The long-empty former Hick'ry Pit on East Campbell Avenue may soon trade barbecue smoke for balcony views, as a seven-story apartment building is now on the table for the prominent corner across from The Pruneyard. The concept would replace the onetime family restaurant with hundreds of rental homes, ground-floor shops and a rooftop hangout, and it is already stirring up familiar Campbell debates about growth, neighborhood character and state housing pressure.
As reported by San José Spotlight, Saratoga-based E. Barbano Enterprises has submitted preliminary plans for the roughly 2.4-acre site at 980 E. Campbell Ave. The early design shows a single seven-story structure with about 324 apartments, ground-floor retail and a mix of underground and above-ground parking for roughly 577 vehicles. Amenities sketched out in the filing include a fitness room, pool, spa and a top-floor common deck. "In terms of location, next to The Pruneyard, it’s a great place for residential building," Campbell Community Development Director Rob Eastwood told San José Spotlight.
Project filings and the site's history
City records for a proposal called "Cannery Place" outline an earlier concept that would have split the property into a seven-story residential building and a separate seven-story hotel, and list the parcel at about 2.445 acres, according to the City of Campbell. The public packet (PLN-2024-118) includes architectural tabulations, site diagrams and parking estimates that make clear the plan has shifted away from that initial split-use idea. The latest filing lands as Campbell is under pressure to plan for 2,977 new homes by 2031, including roughly 1,186 units for low-income households, per the City of Campbell.

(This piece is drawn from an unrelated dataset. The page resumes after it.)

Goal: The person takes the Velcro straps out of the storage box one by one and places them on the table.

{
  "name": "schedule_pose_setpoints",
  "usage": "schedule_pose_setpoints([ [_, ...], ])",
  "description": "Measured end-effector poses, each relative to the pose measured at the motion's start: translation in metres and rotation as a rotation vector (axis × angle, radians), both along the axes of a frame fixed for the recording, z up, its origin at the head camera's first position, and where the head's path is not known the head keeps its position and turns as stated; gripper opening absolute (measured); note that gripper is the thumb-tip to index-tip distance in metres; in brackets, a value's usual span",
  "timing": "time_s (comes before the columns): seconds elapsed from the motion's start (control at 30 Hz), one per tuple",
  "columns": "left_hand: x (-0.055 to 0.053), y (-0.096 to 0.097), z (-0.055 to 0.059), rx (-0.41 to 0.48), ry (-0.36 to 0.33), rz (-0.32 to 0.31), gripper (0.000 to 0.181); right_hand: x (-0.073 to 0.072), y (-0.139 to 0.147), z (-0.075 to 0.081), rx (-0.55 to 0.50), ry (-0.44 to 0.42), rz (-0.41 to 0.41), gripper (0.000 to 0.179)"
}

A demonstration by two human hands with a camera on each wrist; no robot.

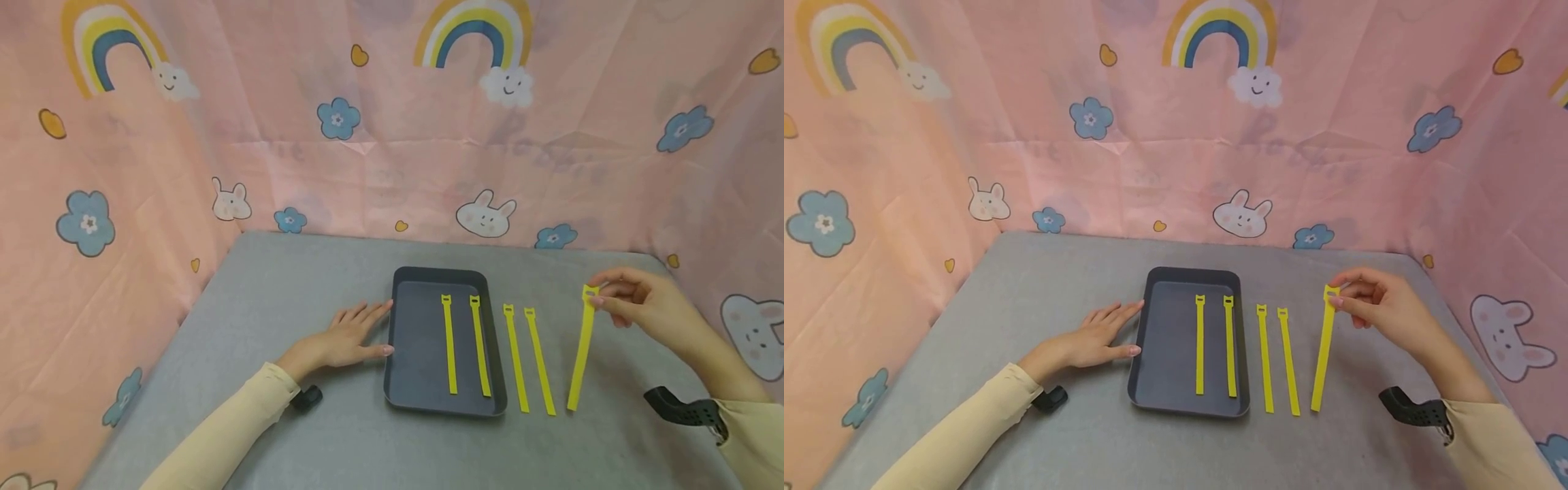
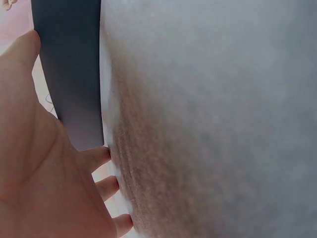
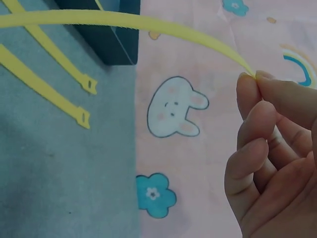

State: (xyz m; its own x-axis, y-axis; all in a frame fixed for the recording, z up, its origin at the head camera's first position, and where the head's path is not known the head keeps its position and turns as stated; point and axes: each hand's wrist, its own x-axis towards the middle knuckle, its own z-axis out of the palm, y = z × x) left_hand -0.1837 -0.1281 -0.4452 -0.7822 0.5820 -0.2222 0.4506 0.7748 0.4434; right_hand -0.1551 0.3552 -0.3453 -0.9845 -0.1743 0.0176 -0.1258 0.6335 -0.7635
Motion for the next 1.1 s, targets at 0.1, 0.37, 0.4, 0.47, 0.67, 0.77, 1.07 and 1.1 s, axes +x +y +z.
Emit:
schedule_pose_setpoints([
  [0.1,0.0,0.001,0.002,-0.006,0.006,0.001,0.087,-0.001,0.003,-0.004,0.007,-0.008,0.013,0.026],
  [0.37,0.0,0.0,0.0,-0.008,-0.004,0.006,0.088,-0.008,0.008,-0.025,-0.019,-0.019,0.08,0.023],
  [0.4,0.0,0.0,0.0,-0.004,-0.005,0.007,0.088,-0.009,0.009,-0.027,-0.022,-0.021,0.082,0.023],
  [0.47,-0.001,0.0,-0.002,0.008,-0.009,0.008,0.088,-0.01,0.01,-0.031,-0.024,-0.023,0.085,0.023],
  [0.67,-0.002,-0.001,-0.004,0.027,-0.005,0.004,0.089,-0.016,0.008,-0.041,0.014,-0.029,0.077,0.028],
  [0.77,-0.001,0.0,-0.003,0.02,0.002,0.006,0.089,-0.018,0.007,-0.045,0.03,-0.022,0.071,0.028],
  [1.07,0.0,0.001,0.001,-0.002,0.005,0.012,0.087,-0.024,0.009,-0.057,0.038,0.028,0.084,0.027],
  [1.1,0.0,0.001,0.002,-0.002,0.005,0.01,0.087,-0.024,0.009,-0.058,0.035,0.033,0.086,0.027],
])
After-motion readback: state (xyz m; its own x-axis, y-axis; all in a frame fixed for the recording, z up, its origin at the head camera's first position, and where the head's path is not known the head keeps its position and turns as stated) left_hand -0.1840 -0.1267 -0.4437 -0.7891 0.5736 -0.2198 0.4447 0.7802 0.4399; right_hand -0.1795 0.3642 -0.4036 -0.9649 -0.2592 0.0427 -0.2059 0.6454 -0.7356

Local reaction and hurdles
Supporters argue that a dense, mixed-use project at that stretch of East Campbell makes sense given its proximity to shopping and transit. But people involved with the proposal warn that the financial picture is tight. John Pringle, a member of the group pursuing the project, told San José Spotlight that Campbell's 15 percent inclusionary affordable-housing requirement and related fees are major obstacles to making the numbers work. Campbell Chamber CEO Ken Johnson told San José Spotlight he supports a mixed-use approach on the parcel and sees it as a logical place to add more housing.
What happens next
The current filing is only an opening move. The developer still has to submit formal plans, complete environmental and transportation studies and negotiate specifics with city staff before the project can reach public hearings. If the application advances, it is likely to face Planning Commission and City Council review, additional technical studies and rounds of community input. There is no construction timeline yet, and both the applicant and city staff say the proposal is in an early phase that could change.
If it goes forward, the project would bring a sizable block of new housing within walking distance of downtown Campbell, The Pruneyard and nearby transit options. It would also sharpen the tradeoffs small cities confront as they try to meet aggressive state housing targets while holding onto a sense of local identity. For residents who remember gathering at the Hick'ry Pit, the fight over this corner lot is as much about what Campbell becomes next as it is about what physically rises on the site.